Rogers’ Rivals Are Big Winners With Shaw Deal in Limbo, BMO Says
(Bloomberg) — Rogers Communications Inc. is still waiting to see if it can win regulatory approval for a takeover of a smaller Canadian cable company, 17 months after it was first announced. The situation has handed a huge advantage to its two biggest rivals, according to an industry analyst.
Canada’s largest wireless and cable firm agreed a C$20 billion ($15.4 billion) deal to buy Shaw Communications Inc. in a friendly offer announced in March 2021. The country’s antitrust regulator is trying to block the transaction, delaying it. It’s now possible it won’t close until early 2023, if it closes at all — forcing Rogers to ask holders of M&A bonds on Monday if they’ll agree to relax the terms.
The halting of the deal is “disproportionately favorable” to rivals BCE Inc. and Telus Corp., BMO Capital Markets analyst Tim Casey said. It has given them time to improve their 5G wireless and fixed-line networks to compete with Rogers, and their shares have outperformed since the Shaw merger was announced, Casey said in a report to investors.
“Both parties are focused on their core business and are not distracted by the regulatory challenges incurred to date by the cable companies,” Casey wrote. “Investors understand this.”
The question is whether Rogers and Shaw can get their deal across the finish line. Casey argued that they should be able to win approval, despite all the delays and drama.
To defuse the antitrust complaint, they’ve agreed to sell most of Shaw’s wireless business to Montreal-based Quebecor Inc. for C$2.85 billion. There’s little overlap between Shaw and Rogers in the rest of their business because they operate cable television networks in different territories.

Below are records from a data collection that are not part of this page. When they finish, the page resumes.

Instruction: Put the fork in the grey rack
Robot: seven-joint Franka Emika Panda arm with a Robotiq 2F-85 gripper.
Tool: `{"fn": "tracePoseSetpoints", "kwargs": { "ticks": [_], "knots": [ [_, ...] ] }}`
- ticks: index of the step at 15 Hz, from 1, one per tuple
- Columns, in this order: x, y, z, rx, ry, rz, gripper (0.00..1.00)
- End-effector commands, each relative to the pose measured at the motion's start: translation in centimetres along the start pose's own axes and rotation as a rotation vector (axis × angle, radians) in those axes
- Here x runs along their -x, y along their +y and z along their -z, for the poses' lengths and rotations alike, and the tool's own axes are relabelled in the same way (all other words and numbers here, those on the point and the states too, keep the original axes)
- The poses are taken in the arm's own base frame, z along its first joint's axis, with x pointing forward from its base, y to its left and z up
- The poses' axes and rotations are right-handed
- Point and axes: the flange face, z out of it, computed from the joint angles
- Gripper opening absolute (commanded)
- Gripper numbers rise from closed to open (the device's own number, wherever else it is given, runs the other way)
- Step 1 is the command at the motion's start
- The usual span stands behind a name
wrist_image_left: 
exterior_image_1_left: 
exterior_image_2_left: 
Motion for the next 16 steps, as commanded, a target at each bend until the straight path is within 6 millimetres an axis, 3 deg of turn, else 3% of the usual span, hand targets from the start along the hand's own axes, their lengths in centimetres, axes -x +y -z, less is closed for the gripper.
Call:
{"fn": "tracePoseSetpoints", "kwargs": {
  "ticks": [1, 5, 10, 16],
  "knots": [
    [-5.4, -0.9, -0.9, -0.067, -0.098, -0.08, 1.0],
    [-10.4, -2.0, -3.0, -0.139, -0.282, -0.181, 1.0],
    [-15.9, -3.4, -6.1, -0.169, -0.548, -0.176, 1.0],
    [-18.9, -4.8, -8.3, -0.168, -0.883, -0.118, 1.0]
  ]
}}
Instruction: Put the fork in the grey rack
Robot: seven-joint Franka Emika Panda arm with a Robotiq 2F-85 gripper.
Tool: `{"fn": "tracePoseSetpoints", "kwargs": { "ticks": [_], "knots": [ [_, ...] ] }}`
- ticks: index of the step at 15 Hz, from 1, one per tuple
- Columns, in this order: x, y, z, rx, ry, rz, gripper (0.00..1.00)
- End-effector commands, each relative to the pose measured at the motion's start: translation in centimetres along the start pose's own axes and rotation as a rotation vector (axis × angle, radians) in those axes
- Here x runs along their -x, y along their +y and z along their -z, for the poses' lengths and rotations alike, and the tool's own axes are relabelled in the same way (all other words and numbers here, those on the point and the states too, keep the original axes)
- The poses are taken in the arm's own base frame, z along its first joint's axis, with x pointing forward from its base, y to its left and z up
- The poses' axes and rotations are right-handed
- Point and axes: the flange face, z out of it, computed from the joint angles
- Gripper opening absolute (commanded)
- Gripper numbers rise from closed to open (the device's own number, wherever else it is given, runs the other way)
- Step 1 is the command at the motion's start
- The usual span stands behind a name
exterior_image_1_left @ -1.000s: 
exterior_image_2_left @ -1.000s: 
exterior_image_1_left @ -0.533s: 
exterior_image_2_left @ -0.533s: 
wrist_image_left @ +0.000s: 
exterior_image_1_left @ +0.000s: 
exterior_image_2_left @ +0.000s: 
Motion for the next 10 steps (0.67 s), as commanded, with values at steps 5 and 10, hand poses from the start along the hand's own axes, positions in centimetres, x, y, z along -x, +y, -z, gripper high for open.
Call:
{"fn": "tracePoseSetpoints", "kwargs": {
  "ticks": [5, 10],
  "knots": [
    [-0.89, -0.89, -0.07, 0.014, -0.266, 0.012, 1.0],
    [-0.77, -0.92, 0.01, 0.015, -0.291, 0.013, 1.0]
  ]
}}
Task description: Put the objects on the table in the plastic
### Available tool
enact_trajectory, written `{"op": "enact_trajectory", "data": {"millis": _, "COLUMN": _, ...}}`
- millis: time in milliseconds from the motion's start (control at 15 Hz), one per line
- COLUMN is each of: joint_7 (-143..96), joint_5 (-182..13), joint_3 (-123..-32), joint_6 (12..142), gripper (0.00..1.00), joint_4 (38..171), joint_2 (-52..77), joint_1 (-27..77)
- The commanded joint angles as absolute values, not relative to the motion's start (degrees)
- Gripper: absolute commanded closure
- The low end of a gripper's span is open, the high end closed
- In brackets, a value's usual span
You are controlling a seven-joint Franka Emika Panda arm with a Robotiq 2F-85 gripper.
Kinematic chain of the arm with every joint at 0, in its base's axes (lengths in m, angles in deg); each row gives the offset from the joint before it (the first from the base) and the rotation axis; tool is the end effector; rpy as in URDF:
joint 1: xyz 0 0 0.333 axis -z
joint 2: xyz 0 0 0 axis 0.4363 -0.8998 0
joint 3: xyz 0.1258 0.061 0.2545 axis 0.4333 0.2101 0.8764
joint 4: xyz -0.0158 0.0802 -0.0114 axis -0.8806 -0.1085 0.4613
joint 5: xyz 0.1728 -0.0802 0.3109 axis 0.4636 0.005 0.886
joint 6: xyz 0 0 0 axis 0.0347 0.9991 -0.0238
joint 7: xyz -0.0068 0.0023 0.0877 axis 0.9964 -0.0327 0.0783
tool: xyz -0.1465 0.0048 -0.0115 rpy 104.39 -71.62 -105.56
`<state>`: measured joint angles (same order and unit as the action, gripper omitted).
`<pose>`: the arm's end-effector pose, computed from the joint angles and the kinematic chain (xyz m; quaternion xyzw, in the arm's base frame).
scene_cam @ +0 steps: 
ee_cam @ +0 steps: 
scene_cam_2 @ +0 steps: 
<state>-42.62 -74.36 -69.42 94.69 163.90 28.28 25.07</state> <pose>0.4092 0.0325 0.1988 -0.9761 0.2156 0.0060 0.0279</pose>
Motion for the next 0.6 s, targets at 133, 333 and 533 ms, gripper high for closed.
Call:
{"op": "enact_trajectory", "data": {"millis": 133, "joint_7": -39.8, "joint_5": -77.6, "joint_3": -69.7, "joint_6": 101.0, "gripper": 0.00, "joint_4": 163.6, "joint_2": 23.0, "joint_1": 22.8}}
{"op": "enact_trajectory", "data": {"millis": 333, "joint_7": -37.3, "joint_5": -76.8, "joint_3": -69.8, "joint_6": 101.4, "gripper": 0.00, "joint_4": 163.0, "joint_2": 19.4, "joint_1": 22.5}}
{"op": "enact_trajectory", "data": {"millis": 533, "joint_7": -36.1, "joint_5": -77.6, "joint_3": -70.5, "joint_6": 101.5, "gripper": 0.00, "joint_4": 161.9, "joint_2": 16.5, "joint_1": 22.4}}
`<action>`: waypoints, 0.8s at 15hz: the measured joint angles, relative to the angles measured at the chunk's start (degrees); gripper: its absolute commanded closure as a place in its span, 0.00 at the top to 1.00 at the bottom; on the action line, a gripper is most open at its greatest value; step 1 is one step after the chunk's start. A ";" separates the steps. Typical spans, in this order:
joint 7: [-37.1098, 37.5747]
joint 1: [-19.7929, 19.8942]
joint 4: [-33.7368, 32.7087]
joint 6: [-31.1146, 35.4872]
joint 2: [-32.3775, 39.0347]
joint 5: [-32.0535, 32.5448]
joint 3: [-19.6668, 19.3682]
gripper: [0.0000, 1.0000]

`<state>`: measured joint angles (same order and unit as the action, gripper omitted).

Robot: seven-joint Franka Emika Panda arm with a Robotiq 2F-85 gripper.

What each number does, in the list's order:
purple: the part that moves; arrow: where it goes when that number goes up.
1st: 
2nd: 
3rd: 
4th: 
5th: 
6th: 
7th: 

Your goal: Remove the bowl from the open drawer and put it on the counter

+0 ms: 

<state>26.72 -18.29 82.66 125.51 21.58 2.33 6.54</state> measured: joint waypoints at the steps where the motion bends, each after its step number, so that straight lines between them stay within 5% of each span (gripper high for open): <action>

The Quebecor arrangement is “as good as it gets” for regulators and a federal government that wants to maintain a policy of having a fourth wireless competitor to challenge Rogers, BCE and Telus, according to Casey.
“In our view, Quebecor represents the best solution available to satisfy the government’s industrial policy. It meets ownership requirements, has an operational track record in the business and enough balance sheet capacity to fund the purchase,” the analyst wrote.
By combining its wireless business with Shaw’s, Quebecor would have more than 3 million wireless subscribers across Canada’s four most populous provinces.
Canada’s Competition Bureau can “claim credit” for keeping Shaw’s wireless business out of Rogers’s hands and forcing the Quebecor deal, Casey said. “The outstanding question for investors is will it take a victory lap?”